[[ Extracted information, beginning ]]

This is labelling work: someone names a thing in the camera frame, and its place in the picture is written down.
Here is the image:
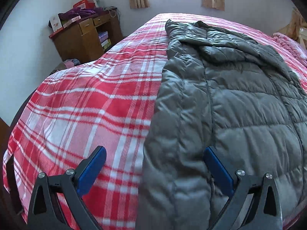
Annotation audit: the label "grey puffer down jacket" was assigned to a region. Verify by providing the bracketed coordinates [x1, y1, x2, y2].
[136, 20, 306, 229]

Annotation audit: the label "pile of clothes on floor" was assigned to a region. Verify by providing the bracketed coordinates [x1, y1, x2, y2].
[50, 59, 81, 75]

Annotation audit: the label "purple clothes on desk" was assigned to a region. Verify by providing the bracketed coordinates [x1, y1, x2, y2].
[58, 7, 105, 21]

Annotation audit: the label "red white plaid bedspread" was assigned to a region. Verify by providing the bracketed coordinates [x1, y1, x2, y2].
[3, 13, 306, 229]

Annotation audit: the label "pink pillow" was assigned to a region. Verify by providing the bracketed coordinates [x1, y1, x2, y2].
[272, 32, 306, 62]

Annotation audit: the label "brown wooden desk cabinet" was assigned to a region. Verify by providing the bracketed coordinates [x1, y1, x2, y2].
[50, 7, 124, 63]

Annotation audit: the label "yellow box in shelf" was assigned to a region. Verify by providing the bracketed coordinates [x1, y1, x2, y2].
[102, 39, 112, 51]

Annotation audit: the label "purple box in shelf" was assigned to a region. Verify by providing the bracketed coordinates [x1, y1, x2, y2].
[98, 31, 108, 43]

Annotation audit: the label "white carton box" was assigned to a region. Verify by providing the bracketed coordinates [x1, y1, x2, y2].
[50, 14, 62, 32]

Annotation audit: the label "side beige curtain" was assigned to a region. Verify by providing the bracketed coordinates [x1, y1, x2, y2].
[278, 7, 306, 50]

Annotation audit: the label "flat red white box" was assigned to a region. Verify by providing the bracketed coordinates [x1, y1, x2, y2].
[63, 16, 81, 29]

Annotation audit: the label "red gift box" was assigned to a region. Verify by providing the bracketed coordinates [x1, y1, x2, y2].
[73, 0, 96, 9]

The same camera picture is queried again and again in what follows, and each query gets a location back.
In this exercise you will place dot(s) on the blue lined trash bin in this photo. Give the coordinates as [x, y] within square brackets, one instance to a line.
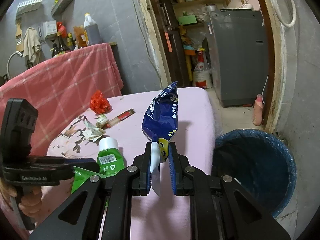
[260, 162]

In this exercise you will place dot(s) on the pink plaid cloth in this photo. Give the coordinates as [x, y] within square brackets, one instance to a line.
[61, 89]

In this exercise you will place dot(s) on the chrome faucet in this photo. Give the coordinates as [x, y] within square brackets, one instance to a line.
[14, 64]

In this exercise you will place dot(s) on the beige hanging towel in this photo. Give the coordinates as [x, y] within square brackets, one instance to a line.
[32, 45]

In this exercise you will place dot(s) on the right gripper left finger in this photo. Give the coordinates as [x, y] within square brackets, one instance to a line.
[101, 207]

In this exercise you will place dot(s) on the pink bottle on floor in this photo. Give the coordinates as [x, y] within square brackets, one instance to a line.
[258, 110]

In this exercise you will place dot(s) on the pink floral tablecloth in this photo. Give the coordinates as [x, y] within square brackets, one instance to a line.
[139, 202]

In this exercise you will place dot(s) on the blue milk powder bag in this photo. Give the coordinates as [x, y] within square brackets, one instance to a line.
[159, 126]

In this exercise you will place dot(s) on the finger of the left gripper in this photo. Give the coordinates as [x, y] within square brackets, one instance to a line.
[75, 160]
[82, 167]

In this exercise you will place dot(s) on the white wall box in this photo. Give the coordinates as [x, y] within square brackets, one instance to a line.
[49, 29]

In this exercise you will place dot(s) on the red plastic bag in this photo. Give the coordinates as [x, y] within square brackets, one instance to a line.
[99, 104]

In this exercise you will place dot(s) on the white paper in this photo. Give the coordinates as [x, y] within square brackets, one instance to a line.
[94, 132]

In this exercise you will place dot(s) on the grey washing machine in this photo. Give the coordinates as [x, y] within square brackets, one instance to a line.
[238, 50]

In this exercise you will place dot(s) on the red tube wrapper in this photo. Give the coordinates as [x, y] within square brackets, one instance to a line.
[120, 118]

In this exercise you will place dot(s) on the left hand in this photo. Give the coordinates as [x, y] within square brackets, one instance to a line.
[30, 204]

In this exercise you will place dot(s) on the green box on shelf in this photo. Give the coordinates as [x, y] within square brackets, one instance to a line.
[187, 20]

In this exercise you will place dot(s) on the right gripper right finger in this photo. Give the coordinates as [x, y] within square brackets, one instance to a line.
[220, 208]

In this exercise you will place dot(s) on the red white rice sack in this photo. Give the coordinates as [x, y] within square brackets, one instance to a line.
[201, 73]

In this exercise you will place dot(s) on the dark soy sauce bottle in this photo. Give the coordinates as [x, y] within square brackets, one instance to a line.
[63, 49]

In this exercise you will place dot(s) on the wall spice rack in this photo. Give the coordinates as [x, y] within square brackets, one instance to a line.
[60, 6]

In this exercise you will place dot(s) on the large vinegar jug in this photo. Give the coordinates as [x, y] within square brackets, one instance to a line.
[92, 33]

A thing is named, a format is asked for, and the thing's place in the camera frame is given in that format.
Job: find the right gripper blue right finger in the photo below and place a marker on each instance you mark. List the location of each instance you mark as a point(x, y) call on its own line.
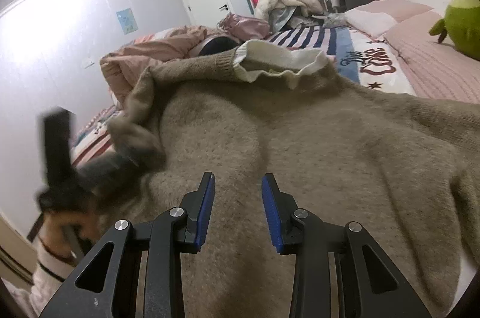
point(340, 267)

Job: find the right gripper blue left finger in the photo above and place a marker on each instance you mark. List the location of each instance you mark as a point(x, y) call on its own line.
point(104, 284)

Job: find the brown fuzzy sweater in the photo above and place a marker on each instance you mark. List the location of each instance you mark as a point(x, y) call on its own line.
point(406, 168)

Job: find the white striped sleeve forearm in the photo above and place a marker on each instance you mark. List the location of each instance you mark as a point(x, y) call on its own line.
point(46, 281)

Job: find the pile of cream clothes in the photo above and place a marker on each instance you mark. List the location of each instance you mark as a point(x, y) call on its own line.
point(277, 13)

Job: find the person's left hand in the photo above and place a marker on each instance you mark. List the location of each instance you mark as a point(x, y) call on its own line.
point(63, 235)

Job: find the pink crumpled quilt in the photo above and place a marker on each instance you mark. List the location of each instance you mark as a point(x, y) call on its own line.
point(122, 68)

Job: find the black garment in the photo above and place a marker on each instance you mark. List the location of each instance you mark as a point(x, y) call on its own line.
point(217, 45)

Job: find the pink near pillow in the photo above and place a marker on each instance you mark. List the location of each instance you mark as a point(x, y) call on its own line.
point(437, 71)

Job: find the pink pillow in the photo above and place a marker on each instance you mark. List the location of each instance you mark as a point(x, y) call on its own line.
point(437, 71)
point(379, 16)

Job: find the striped fleece blanket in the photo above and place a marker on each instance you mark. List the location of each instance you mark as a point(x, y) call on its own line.
point(364, 60)

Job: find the pink satin bag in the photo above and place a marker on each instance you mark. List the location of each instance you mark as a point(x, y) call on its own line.
point(244, 28)

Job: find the pink far pillow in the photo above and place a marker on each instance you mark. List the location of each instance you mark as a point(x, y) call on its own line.
point(379, 16)

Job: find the green avocado plush toy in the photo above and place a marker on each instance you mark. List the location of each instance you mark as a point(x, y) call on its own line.
point(461, 24)

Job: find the blue wall poster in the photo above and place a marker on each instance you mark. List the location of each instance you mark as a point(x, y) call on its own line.
point(127, 21)

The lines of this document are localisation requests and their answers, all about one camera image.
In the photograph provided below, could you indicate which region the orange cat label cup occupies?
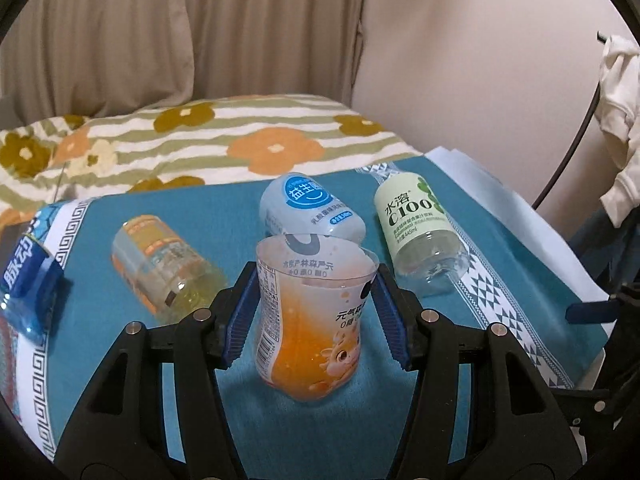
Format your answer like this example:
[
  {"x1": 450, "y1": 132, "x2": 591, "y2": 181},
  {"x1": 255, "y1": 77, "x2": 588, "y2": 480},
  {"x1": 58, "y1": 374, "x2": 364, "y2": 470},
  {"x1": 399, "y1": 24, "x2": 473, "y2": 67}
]
[{"x1": 255, "y1": 234, "x2": 378, "y2": 402}]

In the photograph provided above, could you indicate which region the yellow orange label cup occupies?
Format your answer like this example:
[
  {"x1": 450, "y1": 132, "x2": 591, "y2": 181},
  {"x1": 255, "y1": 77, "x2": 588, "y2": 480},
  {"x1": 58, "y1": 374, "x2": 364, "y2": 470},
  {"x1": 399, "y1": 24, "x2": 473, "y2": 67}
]
[{"x1": 111, "y1": 214, "x2": 227, "y2": 325}]

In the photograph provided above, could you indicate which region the green C100 label cup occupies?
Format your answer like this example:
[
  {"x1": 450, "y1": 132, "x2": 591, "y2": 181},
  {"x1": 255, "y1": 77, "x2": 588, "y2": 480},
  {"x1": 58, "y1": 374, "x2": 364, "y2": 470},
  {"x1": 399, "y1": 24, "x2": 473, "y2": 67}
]
[{"x1": 358, "y1": 162, "x2": 470, "y2": 297}]

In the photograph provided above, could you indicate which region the blue label bottle cup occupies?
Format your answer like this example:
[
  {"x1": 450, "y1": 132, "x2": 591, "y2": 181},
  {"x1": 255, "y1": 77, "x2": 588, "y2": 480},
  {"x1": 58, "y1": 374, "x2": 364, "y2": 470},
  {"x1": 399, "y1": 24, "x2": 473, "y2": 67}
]
[{"x1": 1, "y1": 233, "x2": 64, "y2": 346}]

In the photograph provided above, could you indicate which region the white blue label cup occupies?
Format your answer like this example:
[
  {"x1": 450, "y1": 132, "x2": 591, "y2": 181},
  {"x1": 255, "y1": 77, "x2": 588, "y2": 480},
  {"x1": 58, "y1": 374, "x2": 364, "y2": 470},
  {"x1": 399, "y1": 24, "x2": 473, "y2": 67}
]
[{"x1": 259, "y1": 172, "x2": 367, "y2": 244}]

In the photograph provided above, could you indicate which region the teal patterned tablecloth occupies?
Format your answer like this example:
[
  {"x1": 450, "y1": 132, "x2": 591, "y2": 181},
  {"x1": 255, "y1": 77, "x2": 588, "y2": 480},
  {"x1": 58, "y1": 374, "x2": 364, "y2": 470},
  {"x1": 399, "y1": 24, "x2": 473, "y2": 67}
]
[{"x1": 1, "y1": 148, "x2": 611, "y2": 479}]

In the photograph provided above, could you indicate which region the white garment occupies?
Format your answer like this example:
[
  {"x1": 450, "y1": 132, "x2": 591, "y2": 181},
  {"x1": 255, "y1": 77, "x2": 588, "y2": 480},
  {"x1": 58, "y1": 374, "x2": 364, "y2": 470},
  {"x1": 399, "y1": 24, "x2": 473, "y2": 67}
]
[{"x1": 596, "y1": 35, "x2": 639, "y2": 228}]

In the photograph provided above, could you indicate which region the floral striped quilt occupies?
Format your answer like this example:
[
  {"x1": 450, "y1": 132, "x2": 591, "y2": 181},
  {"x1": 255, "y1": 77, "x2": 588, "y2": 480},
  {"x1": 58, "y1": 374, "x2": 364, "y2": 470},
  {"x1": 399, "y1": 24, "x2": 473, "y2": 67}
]
[{"x1": 1, "y1": 94, "x2": 419, "y2": 226}]

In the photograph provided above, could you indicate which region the beige curtain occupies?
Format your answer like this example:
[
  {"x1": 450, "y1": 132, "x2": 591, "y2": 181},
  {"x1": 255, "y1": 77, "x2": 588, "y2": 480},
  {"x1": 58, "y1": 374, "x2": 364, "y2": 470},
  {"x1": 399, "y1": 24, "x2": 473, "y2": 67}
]
[{"x1": 1, "y1": 0, "x2": 363, "y2": 125}]

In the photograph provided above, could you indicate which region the black cable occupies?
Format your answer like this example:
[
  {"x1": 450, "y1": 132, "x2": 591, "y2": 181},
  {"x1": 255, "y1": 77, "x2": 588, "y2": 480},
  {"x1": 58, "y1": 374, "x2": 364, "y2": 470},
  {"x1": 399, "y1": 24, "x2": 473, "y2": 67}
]
[{"x1": 530, "y1": 30, "x2": 609, "y2": 212}]

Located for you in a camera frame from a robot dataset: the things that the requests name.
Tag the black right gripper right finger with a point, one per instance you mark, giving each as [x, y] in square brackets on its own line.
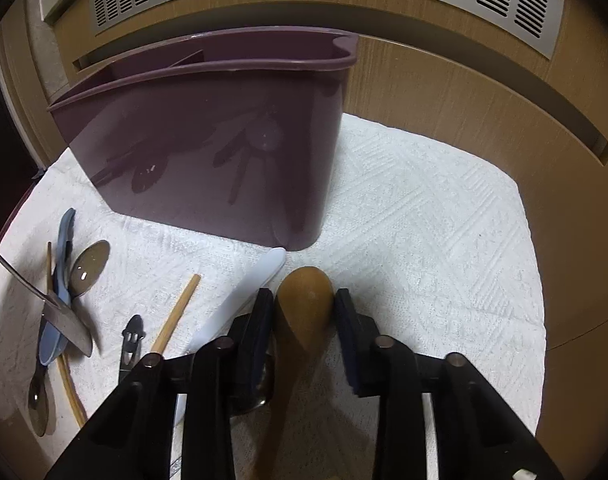
[477, 434]

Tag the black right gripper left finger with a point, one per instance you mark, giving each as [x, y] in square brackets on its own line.
[130, 435]

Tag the white plastic utensil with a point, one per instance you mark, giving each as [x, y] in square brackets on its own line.
[263, 271]

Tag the small black peeler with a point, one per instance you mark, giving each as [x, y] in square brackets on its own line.
[132, 335]

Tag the brown wooden spoon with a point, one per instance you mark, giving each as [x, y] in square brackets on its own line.
[304, 301]

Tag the blue plastic spoon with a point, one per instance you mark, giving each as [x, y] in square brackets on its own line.
[51, 342]

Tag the large dark translucent spoon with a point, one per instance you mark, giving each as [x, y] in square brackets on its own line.
[87, 268]

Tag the small dark translucent spoon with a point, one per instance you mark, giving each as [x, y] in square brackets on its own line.
[37, 402]

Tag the white textured towel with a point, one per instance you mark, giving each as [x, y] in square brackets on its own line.
[432, 242]

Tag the purple plastic utensil holder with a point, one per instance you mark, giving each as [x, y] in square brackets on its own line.
[231, 133]

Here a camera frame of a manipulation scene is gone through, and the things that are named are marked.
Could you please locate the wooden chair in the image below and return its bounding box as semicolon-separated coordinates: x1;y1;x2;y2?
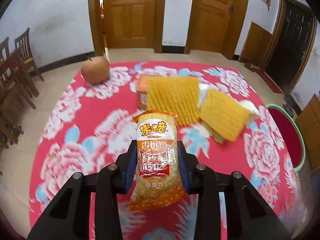
1;49;36;148
14;28;44;81

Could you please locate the wooden cabinet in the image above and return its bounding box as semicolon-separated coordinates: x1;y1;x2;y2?
296;94;320;170

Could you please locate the yellow foam fruit net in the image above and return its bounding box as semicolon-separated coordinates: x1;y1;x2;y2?
146;76;200;126

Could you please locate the rice cracker snack bag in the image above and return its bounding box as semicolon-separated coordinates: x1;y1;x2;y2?
129;110;186;211

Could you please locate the left wooden door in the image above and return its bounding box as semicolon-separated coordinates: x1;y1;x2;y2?
88;0;165;56

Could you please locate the right wooden door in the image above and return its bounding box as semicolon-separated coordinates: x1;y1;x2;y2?
184;0;248;60

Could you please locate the red floral tablecloth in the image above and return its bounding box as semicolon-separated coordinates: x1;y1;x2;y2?
28;62;297;239

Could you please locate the low wooden wall panel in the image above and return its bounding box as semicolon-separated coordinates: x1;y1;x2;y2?
239;22;272;68

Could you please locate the dark doorway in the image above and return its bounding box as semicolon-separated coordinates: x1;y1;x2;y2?
261;0;317;94

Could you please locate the orange cardboard box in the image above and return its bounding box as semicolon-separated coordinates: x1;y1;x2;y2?
136;74;159;110

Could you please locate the red apple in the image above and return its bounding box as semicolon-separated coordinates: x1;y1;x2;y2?
81;56;110;85

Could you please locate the wooden door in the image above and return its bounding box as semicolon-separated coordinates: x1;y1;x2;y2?
88;0;165;56
184;0;248;60

[[ Extracted information, end ]]

## Your instructions
Report all lines in the listing above that contain the word "Here".

## Response area
Here is the image:
Here a camera frame of a manipulation scene is gone through, and the things that are named are marked.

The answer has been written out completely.